Be blanched in black blue of midnight
Be every ocean, emptying into drains
Be downstream a tuna laced in mercury
Be hook and bait and too much boat
Be part stomach, part swallow
Be the fireline or blanket

Be amazing grace/a hymn, a history, a hurt
Be a mother’s grief Be the song singing empty
bedrooms to sleep Be forgetting

Be knowing the second story father built
another house, another woman
Be remembering
when the dinner table got bigger

Be long necked swans, turning black
against night sky
Be the exhale of ellipses Be holding open doors
Be hands or fingers that runs all this touch
over the hungry
hysteria of bones
Be all this birth
Be black lace
Be blame and bloat
Be born to this
and let it breathe

Be anything with arms
Be an altar made smoke

Told stay home
Told pretty burn too bright,
they call it arson

***

How My Mother (Almost) Died

Maybe it started with the cracking of her ribs, like the breaking of birdhouses made from popsicle sticks. There was anesthesia and surgical masks. There was a man in a white lab coat trying to bring her back. There were daughters from California, who sat next to her hospital bed like patient ferns, hoping to share their oxygen.

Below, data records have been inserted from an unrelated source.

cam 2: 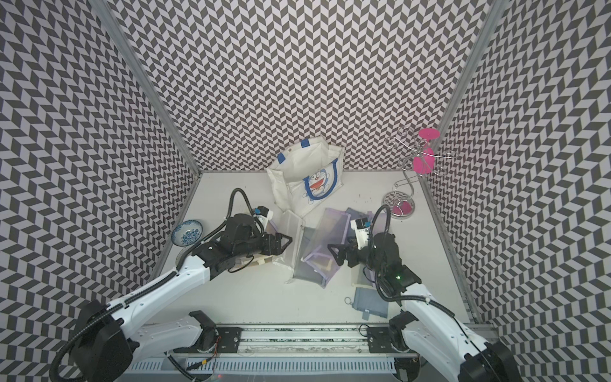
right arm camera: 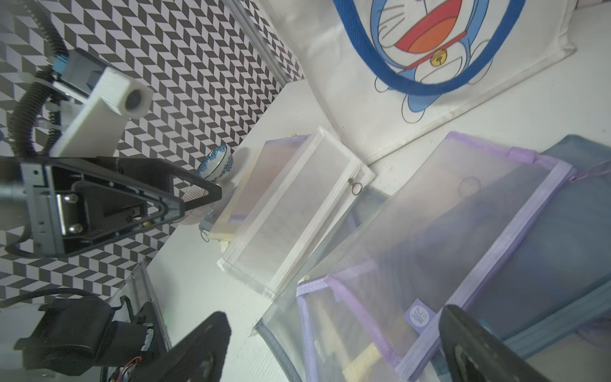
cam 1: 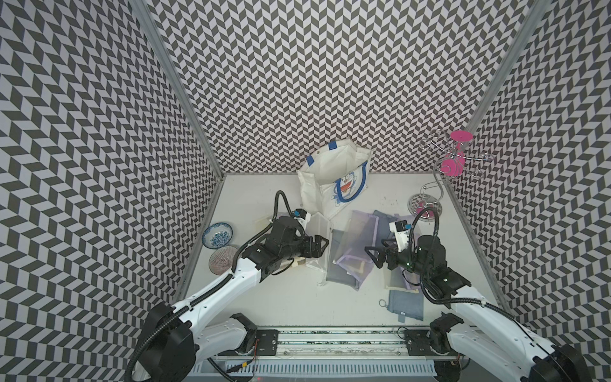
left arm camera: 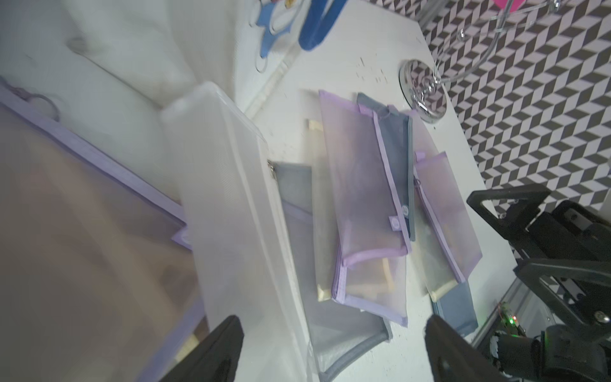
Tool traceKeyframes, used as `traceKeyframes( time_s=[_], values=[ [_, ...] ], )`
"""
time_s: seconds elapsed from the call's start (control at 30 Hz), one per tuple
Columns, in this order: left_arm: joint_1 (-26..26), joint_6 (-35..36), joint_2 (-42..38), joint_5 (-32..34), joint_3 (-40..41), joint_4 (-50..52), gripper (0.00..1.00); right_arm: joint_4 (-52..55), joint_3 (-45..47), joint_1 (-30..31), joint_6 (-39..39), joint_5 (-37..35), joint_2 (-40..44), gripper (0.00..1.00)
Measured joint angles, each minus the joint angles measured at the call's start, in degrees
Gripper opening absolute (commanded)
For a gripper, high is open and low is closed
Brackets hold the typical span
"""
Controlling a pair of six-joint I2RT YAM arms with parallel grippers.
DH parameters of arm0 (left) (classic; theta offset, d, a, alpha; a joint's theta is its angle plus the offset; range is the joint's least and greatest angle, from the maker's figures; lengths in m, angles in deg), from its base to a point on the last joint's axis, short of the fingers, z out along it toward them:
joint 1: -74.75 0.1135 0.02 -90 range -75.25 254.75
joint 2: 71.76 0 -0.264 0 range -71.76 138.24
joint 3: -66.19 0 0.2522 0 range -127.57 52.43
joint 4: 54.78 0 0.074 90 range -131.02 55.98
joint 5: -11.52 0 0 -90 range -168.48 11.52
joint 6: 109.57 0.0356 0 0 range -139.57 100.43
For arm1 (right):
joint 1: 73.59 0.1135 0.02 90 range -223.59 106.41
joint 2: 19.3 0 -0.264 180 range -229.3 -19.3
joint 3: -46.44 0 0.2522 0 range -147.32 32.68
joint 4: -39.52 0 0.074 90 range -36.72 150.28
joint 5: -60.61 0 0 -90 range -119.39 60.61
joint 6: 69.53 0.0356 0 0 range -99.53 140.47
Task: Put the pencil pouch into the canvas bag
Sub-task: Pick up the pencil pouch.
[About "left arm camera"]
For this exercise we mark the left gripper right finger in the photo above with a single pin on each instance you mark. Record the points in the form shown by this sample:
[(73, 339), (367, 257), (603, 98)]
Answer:
[(452, 358)]

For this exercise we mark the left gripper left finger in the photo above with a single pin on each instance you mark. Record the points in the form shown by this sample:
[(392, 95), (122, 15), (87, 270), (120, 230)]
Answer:
[(215, 359)]

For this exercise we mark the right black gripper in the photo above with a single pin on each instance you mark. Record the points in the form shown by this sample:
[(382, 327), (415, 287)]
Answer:
[(573, 248)]

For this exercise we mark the clear white mesh pouch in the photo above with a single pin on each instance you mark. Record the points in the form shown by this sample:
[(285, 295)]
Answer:
[(238, 234)]

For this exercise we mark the large purple trim mesh pouch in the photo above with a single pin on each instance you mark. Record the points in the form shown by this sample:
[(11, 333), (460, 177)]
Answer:
[(96, 282)]

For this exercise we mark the white canvas bag blue handles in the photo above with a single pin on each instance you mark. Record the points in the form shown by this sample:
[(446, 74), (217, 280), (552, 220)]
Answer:
[(105, 69)]

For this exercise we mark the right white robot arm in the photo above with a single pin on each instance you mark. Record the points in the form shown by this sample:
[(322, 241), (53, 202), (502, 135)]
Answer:
[(557, 354)]

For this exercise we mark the small grey blue pouch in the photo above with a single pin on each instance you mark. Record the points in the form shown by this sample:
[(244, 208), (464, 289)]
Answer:
[(457, 309)]

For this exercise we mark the grey mesh flat pouch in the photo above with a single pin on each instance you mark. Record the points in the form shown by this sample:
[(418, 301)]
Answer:
[(339, 335)]

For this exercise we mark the right purple mesh pouch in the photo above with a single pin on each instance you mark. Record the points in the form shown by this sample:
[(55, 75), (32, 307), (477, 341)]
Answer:
[(447, 212)]

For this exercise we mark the purple mesh pencil pouch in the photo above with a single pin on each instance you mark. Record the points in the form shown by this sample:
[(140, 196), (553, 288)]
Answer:
[(370, 218)]

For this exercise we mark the grey blue mesh pouch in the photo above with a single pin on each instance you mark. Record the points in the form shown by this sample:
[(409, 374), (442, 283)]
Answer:
[(397, 135)]

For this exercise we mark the chrome wire stand pink discs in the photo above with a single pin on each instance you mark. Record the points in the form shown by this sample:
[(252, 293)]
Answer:
[(463, 52)]

Or maybe it was the Christmas her eyes became frighten owls in a foreign forrest. Her hands shaky as windchimes. She had always loved the holidays, always decorated the house before our visit. She whispered something’s very wrong, holding the undercooked turkey.

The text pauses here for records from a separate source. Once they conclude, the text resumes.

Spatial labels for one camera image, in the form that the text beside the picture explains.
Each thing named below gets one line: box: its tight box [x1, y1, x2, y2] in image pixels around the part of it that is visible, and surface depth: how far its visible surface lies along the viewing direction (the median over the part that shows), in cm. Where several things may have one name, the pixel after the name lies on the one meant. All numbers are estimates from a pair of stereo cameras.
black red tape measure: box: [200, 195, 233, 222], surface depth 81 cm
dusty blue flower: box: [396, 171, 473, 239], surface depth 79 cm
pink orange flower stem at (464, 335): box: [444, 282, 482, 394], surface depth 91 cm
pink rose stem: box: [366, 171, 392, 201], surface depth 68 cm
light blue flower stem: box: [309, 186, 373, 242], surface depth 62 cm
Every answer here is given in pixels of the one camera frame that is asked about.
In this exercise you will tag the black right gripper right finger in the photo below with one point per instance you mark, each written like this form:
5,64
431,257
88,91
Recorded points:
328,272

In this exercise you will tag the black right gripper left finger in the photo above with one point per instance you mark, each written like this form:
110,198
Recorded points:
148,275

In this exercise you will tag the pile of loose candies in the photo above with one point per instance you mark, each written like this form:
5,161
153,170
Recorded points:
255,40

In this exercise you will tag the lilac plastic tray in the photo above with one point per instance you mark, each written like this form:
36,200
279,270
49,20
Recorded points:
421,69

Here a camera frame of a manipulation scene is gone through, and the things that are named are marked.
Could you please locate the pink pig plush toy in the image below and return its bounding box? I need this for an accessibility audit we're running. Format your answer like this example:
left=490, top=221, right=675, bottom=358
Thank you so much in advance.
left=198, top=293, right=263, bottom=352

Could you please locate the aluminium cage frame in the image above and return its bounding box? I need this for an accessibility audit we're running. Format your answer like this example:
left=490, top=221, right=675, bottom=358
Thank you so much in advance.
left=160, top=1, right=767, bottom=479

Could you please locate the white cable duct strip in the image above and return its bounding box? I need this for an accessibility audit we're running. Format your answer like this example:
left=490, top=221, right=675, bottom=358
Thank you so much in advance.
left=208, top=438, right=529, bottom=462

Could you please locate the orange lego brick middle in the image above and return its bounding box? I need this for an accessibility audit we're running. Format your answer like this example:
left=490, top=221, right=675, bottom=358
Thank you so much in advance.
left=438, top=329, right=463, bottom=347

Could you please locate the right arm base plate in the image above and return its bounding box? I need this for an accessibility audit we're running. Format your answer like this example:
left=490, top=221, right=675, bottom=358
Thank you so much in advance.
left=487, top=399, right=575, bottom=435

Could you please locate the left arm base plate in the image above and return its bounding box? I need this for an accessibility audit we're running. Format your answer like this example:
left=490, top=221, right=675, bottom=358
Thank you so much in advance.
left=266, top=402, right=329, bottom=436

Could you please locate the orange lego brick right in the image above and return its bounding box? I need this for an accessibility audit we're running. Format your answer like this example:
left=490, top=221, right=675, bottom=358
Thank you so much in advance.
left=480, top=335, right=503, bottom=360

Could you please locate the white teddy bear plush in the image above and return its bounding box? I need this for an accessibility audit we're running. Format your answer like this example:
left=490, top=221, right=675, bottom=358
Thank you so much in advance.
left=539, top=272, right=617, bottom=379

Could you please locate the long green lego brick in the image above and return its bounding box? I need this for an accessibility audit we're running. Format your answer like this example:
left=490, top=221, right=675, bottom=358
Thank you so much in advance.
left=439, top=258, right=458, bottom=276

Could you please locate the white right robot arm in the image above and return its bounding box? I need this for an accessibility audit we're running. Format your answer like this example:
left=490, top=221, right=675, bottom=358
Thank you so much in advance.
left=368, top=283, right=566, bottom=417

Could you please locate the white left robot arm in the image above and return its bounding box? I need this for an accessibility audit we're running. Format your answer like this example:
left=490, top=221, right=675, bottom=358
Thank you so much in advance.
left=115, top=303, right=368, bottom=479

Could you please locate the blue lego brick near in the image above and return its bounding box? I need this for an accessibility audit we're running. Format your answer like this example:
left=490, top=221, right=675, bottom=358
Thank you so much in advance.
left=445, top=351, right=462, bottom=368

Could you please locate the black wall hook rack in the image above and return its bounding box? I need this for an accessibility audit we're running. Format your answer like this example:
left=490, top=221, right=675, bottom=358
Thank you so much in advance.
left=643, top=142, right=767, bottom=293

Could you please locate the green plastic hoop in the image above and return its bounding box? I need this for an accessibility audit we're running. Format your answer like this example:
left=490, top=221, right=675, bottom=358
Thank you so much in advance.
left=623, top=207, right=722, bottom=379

Or maybe it was when her handwriting changed. On the Valentine’s card she sent me, I spotted the tremor in her g’s, the fractures of her s’s. She, a shattered alphabet. Maybe it was when she looked in the mirror and only saw her own mother’s paper skin.

Or maybe it was at her father’s funeral. Her lips a padlock, she placed in the coffin. A dying secret she palmed into a stiff, granite hand. A violin chord before the black veils and loose dirt.

Or maybe it started at her child’s fifth birthday, with that third piece of cake. The colorful icing and sugared roses that never wilt. The way taste can lurk as understudy, practicing its lines for lonely lips.

Or maybe it was when her husband left. When he said, it’s over, no more, as casually as one would say after finishing a meal. Leaving his two daughters silent at the dinner table. Leaving the knife still dirty on the plate.

***

Reasons I Haven’t Done the Dishes

Because what can compete with a dying mother.
Because that tide has been rising.
Because there are so many ways to be a glass of water.
Because people don’t know how to say I know this is hard
when this is hard is hard to say.
Because no matter what mood I wore to dinner,
I need you to still be here.
Because I feel sorry for myself in bubble baths.
Because I’ve spent my life barking.
Because there are still wounds to lick that no one can hear.
Because I wonder how you miss me.
Because I live in Los Angeles where the coyotes are getting hit by cars.
Because the mountains are moving closer.
Because this soft, wet animal is something I’m not.
Because I am ugly and frightened at the watering hole.
Because I don’t like asking to be fed.